(Records drawn from a dataset)
§
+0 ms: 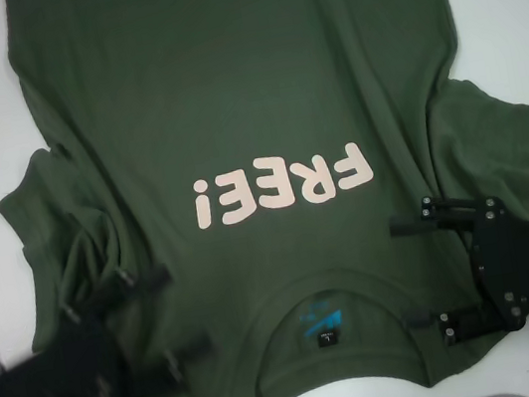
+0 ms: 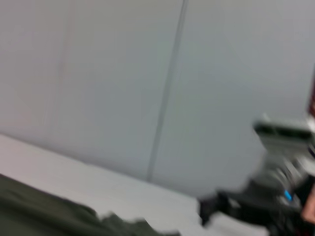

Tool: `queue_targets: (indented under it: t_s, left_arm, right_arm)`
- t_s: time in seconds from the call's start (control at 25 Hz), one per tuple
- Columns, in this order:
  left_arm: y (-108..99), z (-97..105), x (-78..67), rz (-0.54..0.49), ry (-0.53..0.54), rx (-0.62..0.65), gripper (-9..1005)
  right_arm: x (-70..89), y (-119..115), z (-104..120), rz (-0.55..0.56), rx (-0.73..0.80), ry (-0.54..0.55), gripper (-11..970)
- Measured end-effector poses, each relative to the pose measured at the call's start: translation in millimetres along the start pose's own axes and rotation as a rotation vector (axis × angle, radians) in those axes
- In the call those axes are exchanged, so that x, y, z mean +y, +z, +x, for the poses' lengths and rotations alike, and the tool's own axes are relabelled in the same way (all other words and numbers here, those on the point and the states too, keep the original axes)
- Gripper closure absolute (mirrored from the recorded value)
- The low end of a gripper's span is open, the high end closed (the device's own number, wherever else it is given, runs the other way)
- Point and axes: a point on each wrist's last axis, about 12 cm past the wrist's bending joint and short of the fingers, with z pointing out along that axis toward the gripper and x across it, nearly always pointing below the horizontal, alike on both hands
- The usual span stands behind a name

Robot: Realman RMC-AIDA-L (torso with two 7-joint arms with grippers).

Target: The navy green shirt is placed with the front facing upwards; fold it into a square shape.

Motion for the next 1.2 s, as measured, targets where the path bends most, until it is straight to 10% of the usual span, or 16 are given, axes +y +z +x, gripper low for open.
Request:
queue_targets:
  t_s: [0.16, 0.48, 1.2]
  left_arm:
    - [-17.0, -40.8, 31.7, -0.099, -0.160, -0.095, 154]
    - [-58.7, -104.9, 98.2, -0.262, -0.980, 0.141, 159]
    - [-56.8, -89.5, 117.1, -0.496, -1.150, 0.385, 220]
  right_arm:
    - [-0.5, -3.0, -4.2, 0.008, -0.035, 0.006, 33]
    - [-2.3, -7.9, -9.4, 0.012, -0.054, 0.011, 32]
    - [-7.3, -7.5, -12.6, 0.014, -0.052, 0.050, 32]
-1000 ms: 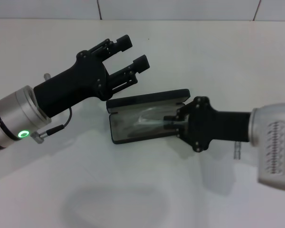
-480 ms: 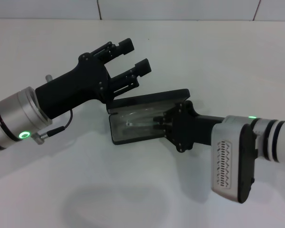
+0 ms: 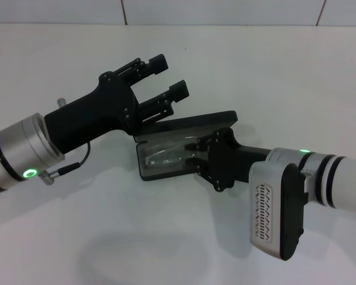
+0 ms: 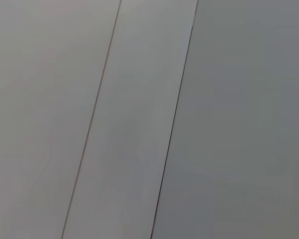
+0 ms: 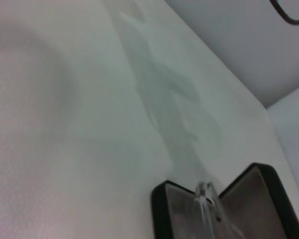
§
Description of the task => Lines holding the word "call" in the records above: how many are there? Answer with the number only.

Worked solution => 3